怀疑、紧张、焦虑,因为孙翔的出局彻底扎根进了众人的心底。


“孙翔在身上装两个鸡蛋干嘛?”叶修努力活跃着气氛,“该不会是想砸肖时钦还没来得及出手吧。”


很可惜从孙翔裤兜里滚出的两个鸡蛋都被地板磕出了惨烈的裂斑,叶修非但没有活跃起气氛,反而让众人看着碎裂的蛋壳想起了掉下去的孙翔,无端生出了兔死狐悲之感。


叶修看不下去地拍了拍桌子:“醒醒醒醒,这是游戏,孙翔现在说不定已经坐在轮回的训练室里打荣耀了。”

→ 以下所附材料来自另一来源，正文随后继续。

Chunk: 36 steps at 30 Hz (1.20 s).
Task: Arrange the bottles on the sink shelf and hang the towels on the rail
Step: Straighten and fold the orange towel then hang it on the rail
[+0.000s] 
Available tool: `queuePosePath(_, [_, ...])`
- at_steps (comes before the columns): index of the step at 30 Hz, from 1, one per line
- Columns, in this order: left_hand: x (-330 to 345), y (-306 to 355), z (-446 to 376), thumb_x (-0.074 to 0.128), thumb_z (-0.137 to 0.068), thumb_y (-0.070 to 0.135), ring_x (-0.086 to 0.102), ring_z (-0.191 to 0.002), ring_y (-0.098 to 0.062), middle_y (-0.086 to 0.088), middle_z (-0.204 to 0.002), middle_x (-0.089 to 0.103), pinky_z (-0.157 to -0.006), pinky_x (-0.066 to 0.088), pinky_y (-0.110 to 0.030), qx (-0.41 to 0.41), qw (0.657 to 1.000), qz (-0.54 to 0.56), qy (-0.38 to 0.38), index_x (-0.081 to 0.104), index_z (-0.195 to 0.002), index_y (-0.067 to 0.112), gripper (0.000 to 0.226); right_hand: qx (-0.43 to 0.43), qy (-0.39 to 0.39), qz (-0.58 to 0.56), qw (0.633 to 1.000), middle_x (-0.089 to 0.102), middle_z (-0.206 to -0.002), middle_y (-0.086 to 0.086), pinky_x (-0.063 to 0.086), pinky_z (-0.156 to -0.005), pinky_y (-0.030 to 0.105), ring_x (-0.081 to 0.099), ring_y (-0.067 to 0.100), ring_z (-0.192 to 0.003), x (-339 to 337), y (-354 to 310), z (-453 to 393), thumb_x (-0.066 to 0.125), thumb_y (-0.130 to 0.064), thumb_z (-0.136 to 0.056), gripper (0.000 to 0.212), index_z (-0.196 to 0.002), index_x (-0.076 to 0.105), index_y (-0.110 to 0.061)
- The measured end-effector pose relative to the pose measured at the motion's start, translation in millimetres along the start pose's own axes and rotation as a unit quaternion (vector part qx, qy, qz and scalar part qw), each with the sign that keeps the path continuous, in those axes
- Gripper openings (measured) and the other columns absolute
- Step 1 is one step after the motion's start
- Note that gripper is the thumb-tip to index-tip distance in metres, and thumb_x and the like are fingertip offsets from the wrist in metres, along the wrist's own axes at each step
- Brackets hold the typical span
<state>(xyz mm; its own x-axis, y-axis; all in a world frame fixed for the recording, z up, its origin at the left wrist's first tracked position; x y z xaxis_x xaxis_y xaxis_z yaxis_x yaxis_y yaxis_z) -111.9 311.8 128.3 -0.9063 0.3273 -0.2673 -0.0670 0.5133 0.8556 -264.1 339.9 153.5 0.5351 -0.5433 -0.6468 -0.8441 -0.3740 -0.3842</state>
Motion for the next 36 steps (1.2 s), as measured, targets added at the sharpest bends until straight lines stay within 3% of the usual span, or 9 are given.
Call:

“大家努力努力,说不定第四天就把玉兔全部逮出来了呢。”叶修昧着良心鼓舞起了大家。


只有叶修和玉兔们知道,四天结束这个游戏根本不可能了。


因为玉兔杀的第一夜,月桂被送出了局。






(总结一下游戏规则,方便大家观看:

玉兔=狼人:每晚可杀死一人

月桂=预言家:每晚可知道一人的身份

嫦娥=女巫:有一瓶毒药、一瓶解药

吴刚=猎人:临死前可举起斧头和一人同归于尽

仙女=平民:无用

玉臼=叶修:承担着被捣的重任

夜晚过后,轮流发言完毕,投票公投一人出局。

当玉兔数量>=好人数量时,玉兔获胜;

当玉兔被全部歼灭时,好人获胜。